> [WHAT NEEDS TO BE DONE]
Look for the string "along" in the listing. Copy each line that has it.

> [SUPPLIED MATERIAL]
═══
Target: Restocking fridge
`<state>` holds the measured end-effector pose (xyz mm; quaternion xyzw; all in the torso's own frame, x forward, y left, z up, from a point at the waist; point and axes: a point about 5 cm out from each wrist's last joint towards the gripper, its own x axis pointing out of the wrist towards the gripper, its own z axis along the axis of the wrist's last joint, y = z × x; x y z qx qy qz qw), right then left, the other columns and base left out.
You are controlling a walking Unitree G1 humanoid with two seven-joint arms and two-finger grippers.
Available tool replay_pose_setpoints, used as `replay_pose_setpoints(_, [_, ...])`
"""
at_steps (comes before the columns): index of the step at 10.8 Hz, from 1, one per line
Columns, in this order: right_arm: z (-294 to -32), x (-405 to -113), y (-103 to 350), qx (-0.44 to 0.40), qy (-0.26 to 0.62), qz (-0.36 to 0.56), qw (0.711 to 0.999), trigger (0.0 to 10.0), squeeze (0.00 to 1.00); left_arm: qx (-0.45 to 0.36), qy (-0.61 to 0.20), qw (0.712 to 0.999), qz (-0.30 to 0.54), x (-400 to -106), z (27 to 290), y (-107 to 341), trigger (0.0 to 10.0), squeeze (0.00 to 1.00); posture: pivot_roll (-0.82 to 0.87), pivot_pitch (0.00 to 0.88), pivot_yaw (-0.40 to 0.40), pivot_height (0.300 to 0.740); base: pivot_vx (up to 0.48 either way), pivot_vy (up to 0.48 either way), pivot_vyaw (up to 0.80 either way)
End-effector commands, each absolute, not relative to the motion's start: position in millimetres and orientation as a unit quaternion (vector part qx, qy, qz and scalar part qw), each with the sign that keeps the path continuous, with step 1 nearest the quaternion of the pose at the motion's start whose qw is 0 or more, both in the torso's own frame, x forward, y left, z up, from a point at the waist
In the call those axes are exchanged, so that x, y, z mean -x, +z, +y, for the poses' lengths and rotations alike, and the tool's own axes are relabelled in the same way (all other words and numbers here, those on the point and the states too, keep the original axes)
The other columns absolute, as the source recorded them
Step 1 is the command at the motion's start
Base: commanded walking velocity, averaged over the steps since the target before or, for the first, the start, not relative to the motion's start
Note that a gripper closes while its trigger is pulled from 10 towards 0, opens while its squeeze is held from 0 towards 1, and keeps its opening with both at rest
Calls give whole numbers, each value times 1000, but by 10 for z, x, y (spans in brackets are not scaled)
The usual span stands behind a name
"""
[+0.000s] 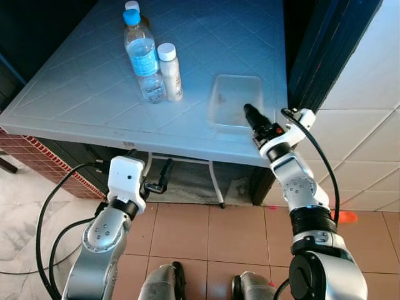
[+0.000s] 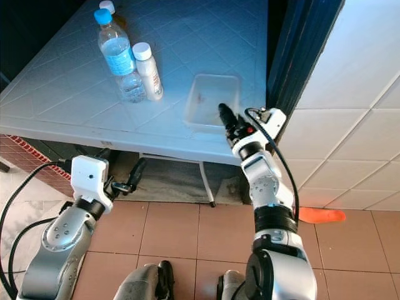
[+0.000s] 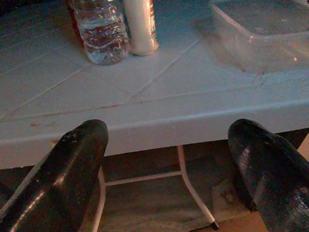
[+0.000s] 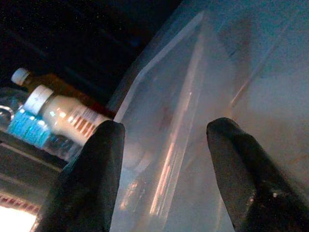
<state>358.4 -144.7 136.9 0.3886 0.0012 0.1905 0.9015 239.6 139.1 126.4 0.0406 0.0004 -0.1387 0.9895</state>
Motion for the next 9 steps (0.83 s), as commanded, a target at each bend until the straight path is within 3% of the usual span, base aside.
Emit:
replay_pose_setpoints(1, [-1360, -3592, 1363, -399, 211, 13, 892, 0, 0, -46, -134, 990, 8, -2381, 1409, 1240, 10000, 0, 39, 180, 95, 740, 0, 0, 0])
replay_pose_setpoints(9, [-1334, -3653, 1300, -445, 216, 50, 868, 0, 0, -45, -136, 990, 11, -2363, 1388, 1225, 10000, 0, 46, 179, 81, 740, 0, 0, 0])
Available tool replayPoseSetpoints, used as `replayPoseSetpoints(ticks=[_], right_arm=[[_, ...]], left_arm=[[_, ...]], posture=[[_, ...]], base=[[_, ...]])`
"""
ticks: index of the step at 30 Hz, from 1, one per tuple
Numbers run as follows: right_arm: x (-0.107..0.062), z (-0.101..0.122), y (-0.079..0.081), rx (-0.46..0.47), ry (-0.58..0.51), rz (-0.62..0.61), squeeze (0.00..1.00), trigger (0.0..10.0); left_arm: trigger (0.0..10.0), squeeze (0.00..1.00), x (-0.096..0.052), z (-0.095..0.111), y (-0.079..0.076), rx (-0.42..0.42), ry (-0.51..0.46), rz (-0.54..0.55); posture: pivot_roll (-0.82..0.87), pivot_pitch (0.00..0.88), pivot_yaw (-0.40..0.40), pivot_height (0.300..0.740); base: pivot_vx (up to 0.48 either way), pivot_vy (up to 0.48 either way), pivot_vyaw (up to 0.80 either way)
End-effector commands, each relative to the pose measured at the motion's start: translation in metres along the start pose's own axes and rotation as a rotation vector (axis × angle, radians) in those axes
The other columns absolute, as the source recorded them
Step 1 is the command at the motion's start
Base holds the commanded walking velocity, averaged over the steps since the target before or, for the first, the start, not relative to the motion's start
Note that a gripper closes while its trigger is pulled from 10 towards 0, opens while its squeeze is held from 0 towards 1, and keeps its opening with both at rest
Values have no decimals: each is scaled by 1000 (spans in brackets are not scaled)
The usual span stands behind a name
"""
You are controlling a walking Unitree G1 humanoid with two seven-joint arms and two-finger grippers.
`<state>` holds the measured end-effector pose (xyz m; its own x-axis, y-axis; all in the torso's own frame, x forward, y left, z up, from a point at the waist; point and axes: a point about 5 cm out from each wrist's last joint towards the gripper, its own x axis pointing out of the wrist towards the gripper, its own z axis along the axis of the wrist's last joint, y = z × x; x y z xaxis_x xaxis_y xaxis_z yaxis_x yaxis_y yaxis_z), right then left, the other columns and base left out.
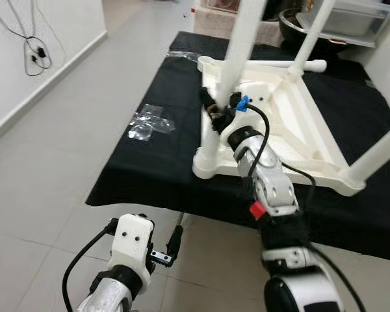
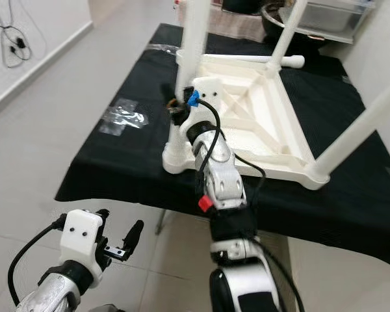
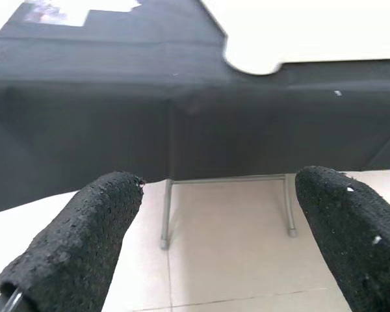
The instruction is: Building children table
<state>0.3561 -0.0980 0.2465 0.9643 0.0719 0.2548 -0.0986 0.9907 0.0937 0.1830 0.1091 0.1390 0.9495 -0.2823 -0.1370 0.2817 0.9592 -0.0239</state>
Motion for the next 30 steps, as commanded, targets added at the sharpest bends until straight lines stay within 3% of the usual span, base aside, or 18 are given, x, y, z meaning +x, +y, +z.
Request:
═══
> [EXERCISE ANSWER]
`<state>` holds the measured end-effector pose (xyz mm; quaternion xyzw; all in the torso's own frame, x forward, y left, z up, from a point at the waist; point and axes: a point about 5 cm out from each wrist's last joint towards the gripper, its own x axis pointing out of the wrist towards the gripper, its own z axis along the axis of the wrist's last joint, y = z × x; x y z qx qy qz qw), right then left, the other columns and base left out.
End-effector commands, each relative to the pose measured at the motion's start: translation in metres along the start pose's own axes and rotation as a rotation vector (axis × angle, radians) in those axes
`<state>` holds the measured end-effector pose (xyz m; its own x-axis, y-axis; all in the torso's own frame, x forward, y left, z up, from a point at the waist; point and axes: a point about 5 cm out from each wrist's last joint towards the gripper, its own x axis pointing out of the wrist towards the gripper, its own z axis along the axis of the wrist's last joint, y = z × x; x y z xaxis_x xaxis_y xaxis_z yaxis_x yaxis_y yaxis_z), right then left, the other columns and base left out.

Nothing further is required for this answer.